• insanı derinden sarsan başarılı bir durum ve karakter tahliline sahip,ayn rand kitabı.ayn rand ve fikirleri söz konusu olunca unutulmaması gerekn bir nokta olduğunu düşünüyorum.şöyle ki bir nevi otobiyografisi olduğunu açıkladığı bu kitabı da göz önüne alırsak,biz normal fanilerin,hayal dahi edemeyeceği değişimlerden inanılmaz hız ve acı ile geçmiş kimselerin insanı bazı duyguları haklı olarak güdük kalabilir.bu nedenle ayn rand'i fazla bencil olarak eleştirmek,yaşadıklarını hafife almak ve en önemlisi onu anlamamak olur.
    kira ayn rand'in da dediği gibi yetenekleri,kararları ve inançları ile ayn rand'in ta kendisidir. leo ayn rand'in belki bir zamanlar çok sevdiği bir sevgili,bir dost,bir kardeş olabilir aynı özgürlük fikri ile devrime ve getirdiği acımasızlıklara savaş acan ama yenilen,yenildigi icin ayn rand'i hep eksik bırakan.andrei ayn rand icin devrimin görmek istediği yüzüdür,hatasının farkına varan ve bu hatanın telafisi icin kendini yok eden,aynen devrimden de beklediği budur ayn rand'in.
    vasili eniste,yaşlı ve yordun avrupadır demokrasiye inanan ama sadece hayal kurabilen onları gerçekleştirecek gücü olmayan.
    dedim ya derinden etkileyen bir kitap,durusuma sıkı sıkı sarılmamı sağlayan bana neye neden inandığımı yeniden hatırlatan kitap...
  • kitabın 2. bölümünün başında yazarın st.petersburg şehrini tasviri, bir şehrin nasıl anlatılabileceğine en güzel örnektir. hiç görmediğim bir şehri bana sokak sokak gezdiren bir anlatımdı. sadece bu 5 - 6 sayfalık bölüm için bile tüm kitap okunur.
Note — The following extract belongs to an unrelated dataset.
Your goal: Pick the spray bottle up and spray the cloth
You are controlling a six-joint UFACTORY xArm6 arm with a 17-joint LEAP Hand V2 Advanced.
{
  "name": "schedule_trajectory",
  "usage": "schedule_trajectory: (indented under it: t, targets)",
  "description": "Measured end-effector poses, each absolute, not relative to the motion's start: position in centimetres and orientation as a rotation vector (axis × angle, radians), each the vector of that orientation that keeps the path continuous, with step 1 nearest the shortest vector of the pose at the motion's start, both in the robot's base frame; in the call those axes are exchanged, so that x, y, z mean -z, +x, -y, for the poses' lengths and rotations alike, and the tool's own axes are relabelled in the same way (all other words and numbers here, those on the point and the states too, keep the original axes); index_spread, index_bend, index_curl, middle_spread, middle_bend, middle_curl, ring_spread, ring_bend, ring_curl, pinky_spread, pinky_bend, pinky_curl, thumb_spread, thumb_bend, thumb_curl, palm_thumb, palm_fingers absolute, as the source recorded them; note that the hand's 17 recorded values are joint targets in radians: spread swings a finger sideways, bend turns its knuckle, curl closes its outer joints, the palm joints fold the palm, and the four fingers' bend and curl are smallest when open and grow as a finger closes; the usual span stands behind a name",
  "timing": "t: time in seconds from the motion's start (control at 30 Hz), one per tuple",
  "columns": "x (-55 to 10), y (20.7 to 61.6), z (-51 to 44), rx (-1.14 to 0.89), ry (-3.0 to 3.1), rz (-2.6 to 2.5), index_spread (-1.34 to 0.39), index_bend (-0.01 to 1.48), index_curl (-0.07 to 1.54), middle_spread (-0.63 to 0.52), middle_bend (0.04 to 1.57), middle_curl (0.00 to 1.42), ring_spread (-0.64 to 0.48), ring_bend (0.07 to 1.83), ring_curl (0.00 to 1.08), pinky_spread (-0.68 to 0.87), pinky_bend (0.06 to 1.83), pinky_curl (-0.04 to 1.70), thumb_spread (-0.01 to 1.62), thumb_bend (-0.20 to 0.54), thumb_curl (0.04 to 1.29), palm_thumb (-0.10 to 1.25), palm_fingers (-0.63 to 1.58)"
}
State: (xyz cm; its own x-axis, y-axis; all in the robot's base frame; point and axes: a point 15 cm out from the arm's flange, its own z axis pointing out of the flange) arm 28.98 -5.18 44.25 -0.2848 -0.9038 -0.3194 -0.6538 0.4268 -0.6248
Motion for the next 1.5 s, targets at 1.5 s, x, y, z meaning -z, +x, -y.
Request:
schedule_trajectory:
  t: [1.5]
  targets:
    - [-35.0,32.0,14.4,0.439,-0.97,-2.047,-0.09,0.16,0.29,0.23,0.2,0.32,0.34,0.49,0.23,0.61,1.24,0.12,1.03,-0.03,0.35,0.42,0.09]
  • diktatörlükle yönetilen toplumlarda bireylerin nasıl ezildiğini anlatan, belki de ilk eseri olması nedeniyle, ayn rand'ın daha yumuşak yaklaşarak yazdığı, hayatın kaynağındaki kadar keskin karakterler çizmediği kitap. her kitabındaki katı bireycilik savunması bunda da vardır, ama vur deyince öldürmemiştir. kitap, rus ihtilali sırasında kira ve leo isimli iki karakterin her şeye rağmen tek gerçek olarak aşklarını kabul edip, hiç bişeye aldırmadan o aşkı yaşayabilmelerini anlatır.
  • kira ile andrei nin tartışmaları arasında " devlet dediğin şey nedir? büyük bir kitlenin hesabına çalışna hizmetçi...kitleyi rahat ettirmek için düşünülmüş bir kolaylık. bu elektrik ya da su tesisatından başka bir şey değil. insanlara musluk suyu için yaşamalarını söylemek komik olmaz mı?" dialoğu geçeniyle iyice saran kitap.
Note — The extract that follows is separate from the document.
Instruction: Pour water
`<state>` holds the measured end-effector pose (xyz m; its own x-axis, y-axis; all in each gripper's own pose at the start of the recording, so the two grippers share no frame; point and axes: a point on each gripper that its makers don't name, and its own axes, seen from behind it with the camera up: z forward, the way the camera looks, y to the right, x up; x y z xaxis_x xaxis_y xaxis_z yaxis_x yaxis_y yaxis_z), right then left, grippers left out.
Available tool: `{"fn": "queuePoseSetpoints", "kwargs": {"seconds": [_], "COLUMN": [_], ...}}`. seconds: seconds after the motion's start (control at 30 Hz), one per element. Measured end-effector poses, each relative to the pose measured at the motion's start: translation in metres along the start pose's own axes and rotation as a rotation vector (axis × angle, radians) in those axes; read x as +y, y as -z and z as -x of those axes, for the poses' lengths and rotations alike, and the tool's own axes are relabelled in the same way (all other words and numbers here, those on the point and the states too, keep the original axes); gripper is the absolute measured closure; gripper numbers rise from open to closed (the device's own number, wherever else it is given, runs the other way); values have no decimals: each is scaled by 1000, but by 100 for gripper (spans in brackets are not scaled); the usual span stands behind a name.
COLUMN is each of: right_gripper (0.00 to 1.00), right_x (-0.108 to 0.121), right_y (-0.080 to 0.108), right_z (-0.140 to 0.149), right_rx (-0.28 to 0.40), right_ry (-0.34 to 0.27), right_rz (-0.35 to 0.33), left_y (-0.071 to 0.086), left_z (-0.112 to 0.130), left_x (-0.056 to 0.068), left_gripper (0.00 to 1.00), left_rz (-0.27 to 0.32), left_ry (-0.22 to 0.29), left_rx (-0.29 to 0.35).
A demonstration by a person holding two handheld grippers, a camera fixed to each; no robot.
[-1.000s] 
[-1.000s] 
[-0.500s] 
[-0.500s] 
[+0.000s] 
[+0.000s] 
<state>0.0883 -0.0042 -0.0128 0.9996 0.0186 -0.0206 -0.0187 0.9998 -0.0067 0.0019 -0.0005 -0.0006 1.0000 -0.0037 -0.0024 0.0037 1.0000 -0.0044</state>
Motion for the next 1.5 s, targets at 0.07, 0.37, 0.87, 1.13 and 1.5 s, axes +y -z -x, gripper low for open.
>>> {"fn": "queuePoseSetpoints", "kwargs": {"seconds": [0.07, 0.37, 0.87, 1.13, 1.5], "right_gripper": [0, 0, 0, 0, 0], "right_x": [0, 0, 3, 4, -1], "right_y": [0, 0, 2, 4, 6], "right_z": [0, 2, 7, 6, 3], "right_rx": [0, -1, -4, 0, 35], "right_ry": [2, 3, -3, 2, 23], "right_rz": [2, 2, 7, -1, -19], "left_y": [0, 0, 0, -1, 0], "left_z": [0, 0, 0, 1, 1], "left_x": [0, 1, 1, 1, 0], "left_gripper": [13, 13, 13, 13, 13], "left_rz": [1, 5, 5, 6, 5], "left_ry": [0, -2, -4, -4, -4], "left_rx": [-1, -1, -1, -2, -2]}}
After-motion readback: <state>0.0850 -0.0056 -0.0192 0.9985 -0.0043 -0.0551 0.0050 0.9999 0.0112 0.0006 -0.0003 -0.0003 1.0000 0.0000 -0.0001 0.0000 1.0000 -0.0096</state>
  • plato film yayınları'nın özensiz baskısına rağmen severek okudum. bir aşk romanı deyip geçebilir kimileri ama komünist devrimin akabinde yaşanılanların gerçekçi bir dille anlatıldığına inanıyorum ben.

    kitabın beni en çok etkileyen kısmı eski bir burjuva olan vasili ivanovitch'in, komünist partideki konumunu güçlendirmek adına kız kardeşini sibirya'ya sürgüne yollayan oğlu victor'a yaptığı konuşmadır.

    --- spoiler ---
    "victor, neler söyleyeceğimi biliyorsun. ama bunları söylemeyeceğim. soru da sormayacağım. yaşadığımız zaman çok acayip. yıllar önce düşüncelerimden emindim. ne zaman haklı olduğumu ne zaman başkalarını mahkum edeceğimi bilirdim. bunu yapamıyorum artık. kimseyi herhangi bir şeyden dolayı suçlamaya hakkım olup olmadığı bilemiyorum. etrafımızda o kadar dehşet ve acı var ki kimseye 'suçlu' demeye dilim varmıyor. hepimiz de zavallı şaşkın yaratıklarız. fazla acı çekiyor ve çok az şey biliyoruz. yapmış olduğun bir şey için seni suçlu bulamam. bu işteki sebeplerini bilmiyorum.sormayacağım da. çünkü bunları anlamayacağımın farkındayım. bu günlerde kimse kimseyi anlamıyor. sen benim oğlumsun victor. seni severim. sevmememe imkan yok. elimde değil bu. tıpkı senin böyle bir insan olduğunu değiştirme imkanım olmadığı gibi.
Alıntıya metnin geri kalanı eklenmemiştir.